Il faut saluer l’initiative de la CFDT et de la Fondation Jean Jaurès de constituer un comité de douze experts en sciences sociales chargés d’éclairer les conséquences sociales de la crise pandémique. La CFDT avait réclamé la constitution d’un comité de ce type à côté du Conseil de défense sanitaire. Devant le refus de l’exécutif, la démarche est devenue une initiative de la société civile. Le premier rapport produit porte sur la fatigue profonde de notre société. D’autres thèmes suivront sur le rapport au temps, le logement des migrants, la place des administrations publiques…

Un comité pour comprendre la période actuelle au-delà des questions sanitaires

S’il est indispensable de traiter au jour le jour les conséquences sanitaires, cela ne suffit pas et le comité composé de philosophes, historiens, économistes… estime qu’il faut traiter avec autant d’attention les conséquences sociales, psychologiques, économiques de la crise actuelle. En ce sens, leur première parution traite de la fatigue sous la forme de 12 petits essais rapides à lire mais très incisifs.

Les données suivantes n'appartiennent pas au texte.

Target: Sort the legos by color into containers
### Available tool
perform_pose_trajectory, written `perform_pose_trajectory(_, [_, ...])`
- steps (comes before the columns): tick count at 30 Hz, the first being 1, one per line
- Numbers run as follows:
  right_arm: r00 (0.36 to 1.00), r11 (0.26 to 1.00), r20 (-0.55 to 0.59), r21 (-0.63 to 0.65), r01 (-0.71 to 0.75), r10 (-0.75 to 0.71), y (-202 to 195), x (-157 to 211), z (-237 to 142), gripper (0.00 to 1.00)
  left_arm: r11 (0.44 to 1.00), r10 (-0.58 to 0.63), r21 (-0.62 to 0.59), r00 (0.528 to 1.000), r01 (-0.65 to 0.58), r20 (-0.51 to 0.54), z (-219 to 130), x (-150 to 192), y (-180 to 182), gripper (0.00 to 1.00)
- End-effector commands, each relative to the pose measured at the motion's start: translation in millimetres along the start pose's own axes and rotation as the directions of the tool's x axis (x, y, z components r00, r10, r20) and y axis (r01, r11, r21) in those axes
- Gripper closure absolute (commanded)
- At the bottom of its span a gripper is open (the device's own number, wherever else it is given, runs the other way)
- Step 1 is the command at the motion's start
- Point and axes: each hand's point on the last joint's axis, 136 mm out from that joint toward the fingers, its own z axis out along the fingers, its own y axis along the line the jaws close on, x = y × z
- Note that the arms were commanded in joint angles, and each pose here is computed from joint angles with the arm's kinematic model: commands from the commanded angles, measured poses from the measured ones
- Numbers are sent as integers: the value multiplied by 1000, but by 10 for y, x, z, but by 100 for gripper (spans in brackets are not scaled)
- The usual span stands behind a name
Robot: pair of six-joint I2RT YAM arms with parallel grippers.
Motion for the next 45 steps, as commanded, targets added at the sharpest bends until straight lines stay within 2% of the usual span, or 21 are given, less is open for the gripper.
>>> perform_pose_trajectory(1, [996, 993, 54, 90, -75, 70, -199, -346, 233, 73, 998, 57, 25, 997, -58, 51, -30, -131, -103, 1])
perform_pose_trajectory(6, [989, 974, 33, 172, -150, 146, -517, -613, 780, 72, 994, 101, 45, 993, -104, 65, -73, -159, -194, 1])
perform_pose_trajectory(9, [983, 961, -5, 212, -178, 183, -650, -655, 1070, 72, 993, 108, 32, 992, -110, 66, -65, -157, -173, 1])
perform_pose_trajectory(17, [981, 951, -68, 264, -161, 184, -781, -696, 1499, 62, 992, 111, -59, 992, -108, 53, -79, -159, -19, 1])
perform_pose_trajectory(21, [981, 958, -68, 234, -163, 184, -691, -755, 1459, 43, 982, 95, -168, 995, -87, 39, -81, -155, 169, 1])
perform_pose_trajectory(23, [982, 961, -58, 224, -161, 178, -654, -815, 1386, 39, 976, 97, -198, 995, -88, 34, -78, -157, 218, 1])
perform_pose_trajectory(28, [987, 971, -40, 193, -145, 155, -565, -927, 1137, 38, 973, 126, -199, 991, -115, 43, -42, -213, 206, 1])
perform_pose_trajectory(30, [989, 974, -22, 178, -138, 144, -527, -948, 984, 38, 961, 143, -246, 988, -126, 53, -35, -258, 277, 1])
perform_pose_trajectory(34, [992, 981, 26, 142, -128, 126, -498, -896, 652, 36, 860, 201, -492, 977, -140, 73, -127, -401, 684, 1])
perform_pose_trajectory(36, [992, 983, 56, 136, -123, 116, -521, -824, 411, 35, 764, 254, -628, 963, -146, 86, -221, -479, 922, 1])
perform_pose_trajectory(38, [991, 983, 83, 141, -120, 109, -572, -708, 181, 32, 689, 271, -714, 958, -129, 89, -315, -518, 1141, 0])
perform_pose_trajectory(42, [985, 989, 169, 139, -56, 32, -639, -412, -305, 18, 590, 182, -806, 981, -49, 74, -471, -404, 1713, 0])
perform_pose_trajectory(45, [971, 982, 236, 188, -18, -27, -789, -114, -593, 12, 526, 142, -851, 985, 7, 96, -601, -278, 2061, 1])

La fatigue apparait comme un symptôme de la société actuelle

Si les Français se déclarent fatigués et particulièrement au cours de cette pandémie, la question se pose de savoir si cette fatigue se situe plus dans les esprits que dans les corps pourtant durement touchés pour certains d’entre nous. Et puis, l’interrogation des chercheurs s’étend à toute la société : n’est-ce pas la société française tout entière qui est fatiguée ? Et de quoi cela est-il le symptôme ?

Fatigue au travail, d’abord mais, comme le rappelle l’historienne Isabelle Lespinet-Moret, cela n’est pas une réalité nouvelle. La fatigue industrielle avait déjà attiré l’attention du Bureau international du travail dès les années 1920. Mais aujourd’hui, pour le philosophe Frédéric Worms, « cette fatigue ne résulte pas du travail lui-même, mais de la perte de son sens social, de sa reconnaissance par la société ». Surtout le sentiment, crise après crise, que « cette perte se répète, sans fin ». Les chercheurs alertent aussi sur les risques de fatigue démocratique et éthique, tout en misant sur les capacités de rebond de la société. La sociologue Jeanne Lazarus relève ainsi les « trésors d’ingéniosité » déployés pendant les confinements « pour maintenir des espaces de culture, de partage, de vie collective et d’espoir… ».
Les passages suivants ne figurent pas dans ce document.